The first figure below shows my thoughts on the subject before I started to look at the results. My initial impression was that I was not going to pay attention to SNPs that on published precedent suggest my lifetime risk of any condition is less than 30%. I guessed I would research any biological hypothesis in the 30-60% range and possibly seek a clinically approved genetic test and medical advice for any genetic prediction of elevated risk over 60%. Given the predictable response of my fellow commuters to eg. seat belts, anti-lock brakes and airbags, I feared I might compensate behaviorally if I got a hint of protective alleles (eg. ADH2*2, CCL3L1). Impressed by Andrew Niccols’ prescient (if insufficiently palindromic) GATTACA I assumed that there might even be SNPs that would convince Uma Thurman to have my babies.


The first unexpected problem was to identify myself. Since the website is very new and I don’t have the raw Illumina SNP calls or any population samples with which to examine the cluster plots myself, I can’t verify the raw data. Even if I could do so, I have little but consistency with other genotyping services to ensure I am looking at my own genes. From Genographic, I know I have Cambridge mitochondria (H, 16188G, 16311C, 16519C) and a R1b1c Y chromosome and from DNAPrint Genomics’s “proprietary AIMs”, I know only that I am mostly of European ancestry (which luckily tallies with the origins of my great great great grandparents: 12 German, 9 English, 5 Dutch, 2 Irish, 2 Welsh, 1 Swiss, 1 Scottish). Thanks to Daniel Gubjartsson’s recent paper, I also know I am quite likely to have brown hair and brown eyes. The main problem, apart from lack of SNP data to search on my own via Greg Lennon and Michael Cariaso’s wonderful SNPedia site and the underlying literature, is the problem of self recognition.
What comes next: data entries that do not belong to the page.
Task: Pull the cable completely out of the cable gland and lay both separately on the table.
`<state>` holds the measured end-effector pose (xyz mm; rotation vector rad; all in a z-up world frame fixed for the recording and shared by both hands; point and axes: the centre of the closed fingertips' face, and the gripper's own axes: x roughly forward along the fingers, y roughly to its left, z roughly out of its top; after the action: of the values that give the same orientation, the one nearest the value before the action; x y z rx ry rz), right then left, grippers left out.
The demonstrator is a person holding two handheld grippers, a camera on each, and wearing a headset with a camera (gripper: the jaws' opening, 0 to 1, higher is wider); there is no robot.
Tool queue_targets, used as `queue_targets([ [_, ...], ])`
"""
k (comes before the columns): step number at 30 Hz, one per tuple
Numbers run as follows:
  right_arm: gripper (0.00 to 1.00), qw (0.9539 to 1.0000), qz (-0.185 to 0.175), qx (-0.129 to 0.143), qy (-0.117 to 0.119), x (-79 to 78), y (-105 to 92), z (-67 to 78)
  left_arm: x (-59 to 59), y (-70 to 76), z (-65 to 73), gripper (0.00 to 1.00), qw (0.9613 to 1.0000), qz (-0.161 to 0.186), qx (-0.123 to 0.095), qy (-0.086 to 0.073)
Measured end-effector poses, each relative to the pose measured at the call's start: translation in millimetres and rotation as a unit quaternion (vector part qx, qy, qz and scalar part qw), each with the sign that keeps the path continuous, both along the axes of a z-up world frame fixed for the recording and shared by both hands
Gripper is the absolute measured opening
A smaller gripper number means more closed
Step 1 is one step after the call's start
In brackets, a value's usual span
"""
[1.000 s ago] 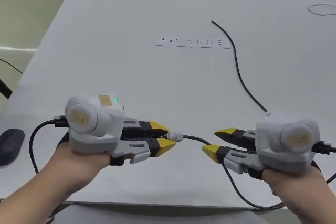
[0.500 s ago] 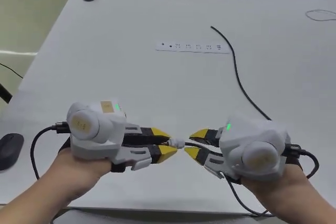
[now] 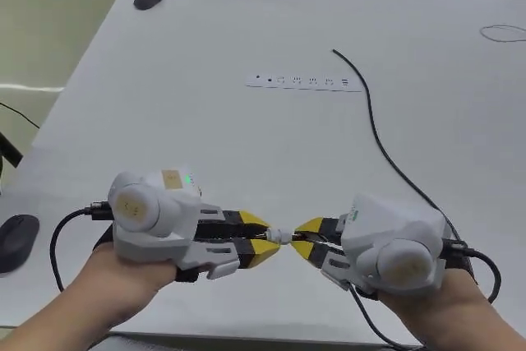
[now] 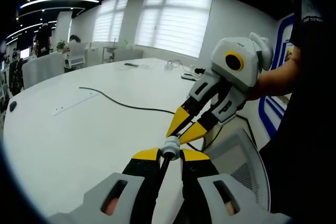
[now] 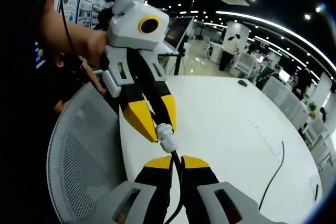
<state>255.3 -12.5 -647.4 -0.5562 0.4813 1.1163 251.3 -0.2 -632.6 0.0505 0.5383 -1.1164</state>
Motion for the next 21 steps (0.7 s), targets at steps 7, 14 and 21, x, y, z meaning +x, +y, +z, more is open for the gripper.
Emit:
queue_targets([
  [7,0.00,0.9993,-0.027,0.025,0.006,3.8,-2.1,3.6,2.6,-0.3,3.7,0.15,1.0000,0.004,-0.008,-0.003],
  [14,0.00,0.9959,-0.071,0.043,0.035,10.2,-14.2,-1.4,4.2,-1.0,6.8,0.15,0.9999,0.006,-0.011,-0.009],
  [21,0.00,0.9859,-0.132,0.070,0.075,15.8,-32.8,-13.1,5.1,1.2,11.6,0.15,0.9997,0.010,-0.020,-0.010],
])
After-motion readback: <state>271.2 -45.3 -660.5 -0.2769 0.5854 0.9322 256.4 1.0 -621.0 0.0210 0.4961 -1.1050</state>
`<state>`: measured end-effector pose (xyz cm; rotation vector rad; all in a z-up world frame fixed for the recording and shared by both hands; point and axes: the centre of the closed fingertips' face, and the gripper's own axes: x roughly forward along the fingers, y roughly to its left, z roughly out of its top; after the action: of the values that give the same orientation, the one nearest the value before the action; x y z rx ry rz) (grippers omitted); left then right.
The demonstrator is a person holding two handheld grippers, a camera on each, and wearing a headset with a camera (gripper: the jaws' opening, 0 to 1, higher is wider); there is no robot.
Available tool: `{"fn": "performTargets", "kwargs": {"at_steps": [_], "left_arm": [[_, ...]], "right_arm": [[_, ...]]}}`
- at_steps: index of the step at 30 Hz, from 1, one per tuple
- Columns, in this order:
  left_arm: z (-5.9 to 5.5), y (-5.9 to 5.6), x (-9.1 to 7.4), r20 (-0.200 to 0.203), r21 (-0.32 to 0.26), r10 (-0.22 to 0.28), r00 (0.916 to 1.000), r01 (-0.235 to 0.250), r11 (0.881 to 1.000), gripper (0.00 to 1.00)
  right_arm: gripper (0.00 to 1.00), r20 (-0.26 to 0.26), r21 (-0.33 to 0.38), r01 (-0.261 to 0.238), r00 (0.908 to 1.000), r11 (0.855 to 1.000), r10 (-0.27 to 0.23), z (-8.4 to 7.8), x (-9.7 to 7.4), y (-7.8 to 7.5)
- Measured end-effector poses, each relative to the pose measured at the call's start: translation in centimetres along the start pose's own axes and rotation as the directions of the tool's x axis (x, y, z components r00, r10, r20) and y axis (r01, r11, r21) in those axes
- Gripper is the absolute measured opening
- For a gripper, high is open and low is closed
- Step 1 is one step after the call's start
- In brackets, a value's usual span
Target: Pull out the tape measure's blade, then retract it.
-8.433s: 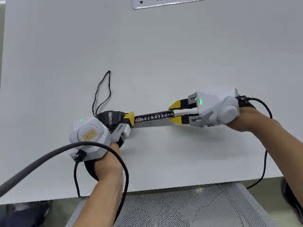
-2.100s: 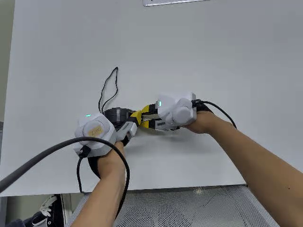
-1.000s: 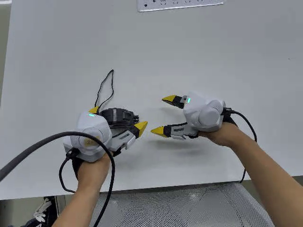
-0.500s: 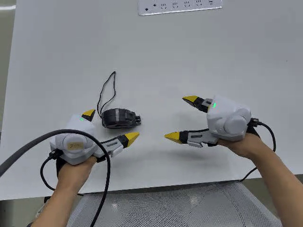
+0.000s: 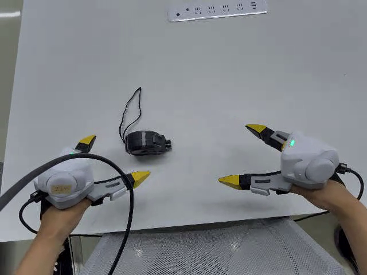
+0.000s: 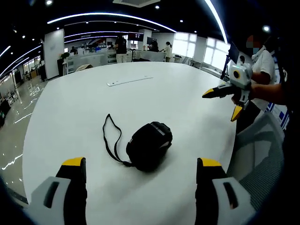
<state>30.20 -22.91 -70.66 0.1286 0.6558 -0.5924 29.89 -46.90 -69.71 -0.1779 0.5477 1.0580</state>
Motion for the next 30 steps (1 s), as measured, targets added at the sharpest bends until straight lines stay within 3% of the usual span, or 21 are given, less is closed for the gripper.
{"fn": "performTargets", "kwargs": {"at_steps": [10, 17, 30], "left_arm": [[0.0, 0.5, -2.1, 0.022, -0.002, -0.043, 0.9988, 0.043, 0.999, 0.99], [-0.4, 0.5, -2.0, 0.019, 0.004, -0.062, 0.9979, 0.062, 0.998, 0.99], [-0.6, 0.5, -1.8, 0.008, 0.031, -0.071, 0.9974, 0.071, 0.997, 0.99]], "right_arm": [[0.92, 0.006, 0.031, 0.029, 0.9996, 0.999, -0.029, -1.1, -2.0, -1.0], [0.93, 0.016, 0.034, 0.039, 0.9991, 0.999, -0.039, -1.5, -3.0, -1.6], [0.93, 0.008, 0.038, 0.041, 0.9991, 0.998, -0.042, -1.5, -3.1, -1.6]]}}
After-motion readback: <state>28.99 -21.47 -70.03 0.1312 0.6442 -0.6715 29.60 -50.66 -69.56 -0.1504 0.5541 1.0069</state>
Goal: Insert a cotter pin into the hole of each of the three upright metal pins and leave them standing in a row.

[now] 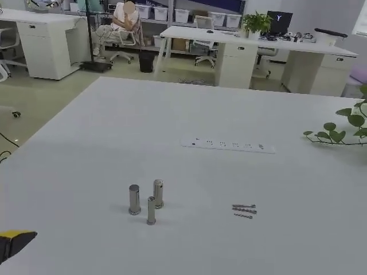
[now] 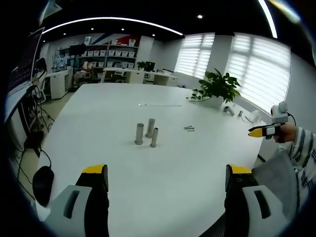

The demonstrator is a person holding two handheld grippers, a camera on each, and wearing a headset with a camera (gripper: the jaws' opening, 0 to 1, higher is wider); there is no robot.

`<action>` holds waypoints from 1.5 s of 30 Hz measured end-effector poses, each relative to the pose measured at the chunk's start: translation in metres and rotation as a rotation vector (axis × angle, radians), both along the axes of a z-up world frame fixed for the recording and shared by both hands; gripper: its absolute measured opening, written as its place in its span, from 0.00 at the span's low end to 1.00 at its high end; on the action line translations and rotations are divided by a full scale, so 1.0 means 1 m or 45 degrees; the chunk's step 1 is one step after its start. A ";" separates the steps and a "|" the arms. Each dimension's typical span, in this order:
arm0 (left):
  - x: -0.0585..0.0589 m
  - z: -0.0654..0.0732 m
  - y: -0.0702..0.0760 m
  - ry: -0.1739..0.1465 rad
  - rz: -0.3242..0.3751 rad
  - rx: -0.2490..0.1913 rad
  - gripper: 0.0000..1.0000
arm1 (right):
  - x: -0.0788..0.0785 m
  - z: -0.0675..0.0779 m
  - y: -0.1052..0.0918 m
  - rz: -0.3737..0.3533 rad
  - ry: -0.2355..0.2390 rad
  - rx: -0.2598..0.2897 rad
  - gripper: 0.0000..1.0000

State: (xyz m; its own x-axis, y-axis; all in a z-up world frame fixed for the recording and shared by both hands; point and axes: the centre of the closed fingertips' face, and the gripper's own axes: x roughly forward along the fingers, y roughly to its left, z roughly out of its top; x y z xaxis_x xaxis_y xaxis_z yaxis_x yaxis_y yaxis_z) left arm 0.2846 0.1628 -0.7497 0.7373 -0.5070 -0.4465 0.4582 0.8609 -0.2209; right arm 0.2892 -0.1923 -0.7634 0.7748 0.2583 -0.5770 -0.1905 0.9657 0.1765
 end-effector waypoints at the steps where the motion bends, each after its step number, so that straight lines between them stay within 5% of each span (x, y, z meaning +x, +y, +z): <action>1: 0.002 0.000 0.000 -0.002 -0.005 0.005 0.99 | 0.000 0.000 -0.001 -0.002 0.000 -0.002 1.00; 28: 0.055 -0.015 -0.026 -0.011 -0.205 0.078 0.83 | -0.008 -0.015 -0.008 -0.060 0.062 0.021 1.00; 36: 0.070 -0.023 -0.035 0.032 -0.228 0.046 0.73 | -0.006 -0.012 -0.010 -0.074 0.055 0.022 1.00; 45: 0.089 -0.024 -0.048 0.035 -0.240 -0.003 0.67 | -0.005 -0.010 -0.014 -0.081 0.053 0.015 0.99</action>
Individual taste preferences might provide a solution, so I suggested the self-recognition problem might be solved via an olfactory SNP-social-network-wine-club. Another consumer genomics company does report on “taste-related” alleles but they haven’t invited me to the party….. I guess the Icelanders are still running the gas chromatograph on the 70cl of wine the last foreign visitor brought into the country in their duty-free allowance.

Using the information at my disposal, I first plotted my risk ratios against the prevalence of the conditions.


The rheumatoid arthritis results caught my attention since the combination of major and minor contributors and mix of risk and protection alleles pretty typical of the other common diseases for which more than one locus has been implicated. Here are the actual results:


I next tried plotting my risk against the population mean risk, as in my sketch above. A decade of research reveals a several things that I couldn’t have predicted on the back of an index card. My zone of solidarity is – of course- a cone of solidarity, since the variance of the risk increases with the risk.


Seen this way, SNPs associated with larger risks of rarer conditions fall into perspective. So what can I offer Uma? It goes without saying that I wouldn’t kick her out of bed for eating cookies. In the very unlikely event that I were to do so, I would draw her attention to my elevated risk of “restless leg syndrome”. I would not be eating the cookies myself, because of the theoretical worry of type 2 diabetes. Observing a BMI of 27 from a safe distance, she would not be particularly convinced by my predicted genetic chance of resisting the onset of middle-age spread.